SUPPLIED MATERIAL →
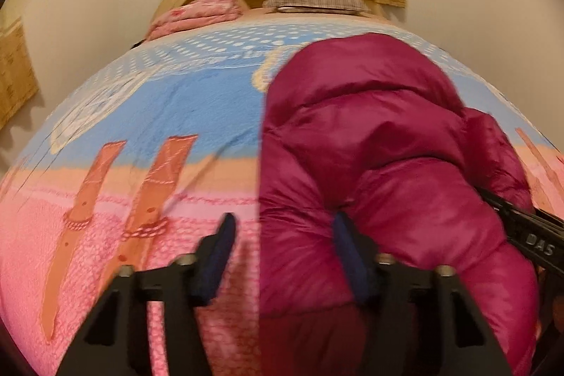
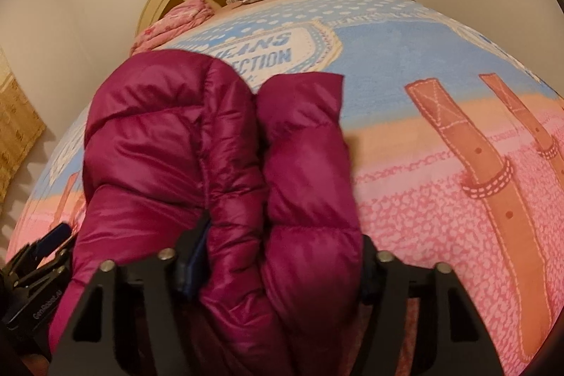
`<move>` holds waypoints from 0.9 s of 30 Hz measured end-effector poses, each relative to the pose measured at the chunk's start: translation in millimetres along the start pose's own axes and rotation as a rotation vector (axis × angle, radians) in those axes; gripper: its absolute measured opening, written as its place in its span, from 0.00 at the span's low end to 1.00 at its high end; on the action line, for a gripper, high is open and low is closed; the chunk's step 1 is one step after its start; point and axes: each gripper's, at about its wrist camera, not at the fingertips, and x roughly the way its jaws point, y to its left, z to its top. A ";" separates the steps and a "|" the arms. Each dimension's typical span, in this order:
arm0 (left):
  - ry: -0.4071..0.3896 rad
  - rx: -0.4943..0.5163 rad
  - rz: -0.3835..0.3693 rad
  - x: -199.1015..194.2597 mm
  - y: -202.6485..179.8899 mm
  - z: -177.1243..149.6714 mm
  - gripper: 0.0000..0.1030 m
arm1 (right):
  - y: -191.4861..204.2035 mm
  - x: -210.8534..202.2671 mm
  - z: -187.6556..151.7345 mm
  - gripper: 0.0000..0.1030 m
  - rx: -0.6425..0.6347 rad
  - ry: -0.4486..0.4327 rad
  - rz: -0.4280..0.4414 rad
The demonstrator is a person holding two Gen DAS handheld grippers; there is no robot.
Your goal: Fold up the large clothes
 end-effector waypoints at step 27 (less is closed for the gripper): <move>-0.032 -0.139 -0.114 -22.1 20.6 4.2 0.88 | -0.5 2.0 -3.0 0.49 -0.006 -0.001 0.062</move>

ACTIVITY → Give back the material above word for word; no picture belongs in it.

EXERCISE SOLUTION →
`<move>` holds waypoints from 0.9 s of 30 Hz measured end-effector poses, each relative to the pose measured at the chunk's start: translation in millimetres along the start pose's own axes and rotation as a rotation vector (axis × angle, radians) in those axes; gripper: its absolute measured opening, written as its place in its span, from 0.00 at the span's low end to 1.00 at its high end; on the action line, for a gripper, high is open and low is closed; the chunk's step 1 is one step after its start; point and axes: each gripper's, at about its wrist camera, not at the fingertips, and x roughly the way its jaws point, y to its left, z to its top. A ";" separates the steps and a "|" the arms. Each dimension's typical span, in this order:
arm0 (left):
  - ry: -0.4071..0.3896 rad
  - rx: -0.4943..0.5163 rad
  - rz: -0.3835..0.3693 rad
  - x: -199.1015..194.2597 mm
  - y: -202.6485..179.8899 mm
  - z: -177.1243..149.6714 mm
  - gripper: 0.0000..0.1030 m
arm1 (right):
  - y: -191.4861..204.2035 mm
  - x: -210.8534..202.2671 mm
  - z: -187.6556..151.7345 mm
  - gripper: 0.0000..0.1030 m
  - rx: -0.6425..0.6347 rad
  - ry: -0.4486..0.4327 rad
  - rz: -0.4280..0.4414 rad
The demonstrator is a person holding two Gen DAS handheld grippers; there is no robot.
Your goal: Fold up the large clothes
 end-effector waypoints at step 27 (less is closed for the gripper): <move>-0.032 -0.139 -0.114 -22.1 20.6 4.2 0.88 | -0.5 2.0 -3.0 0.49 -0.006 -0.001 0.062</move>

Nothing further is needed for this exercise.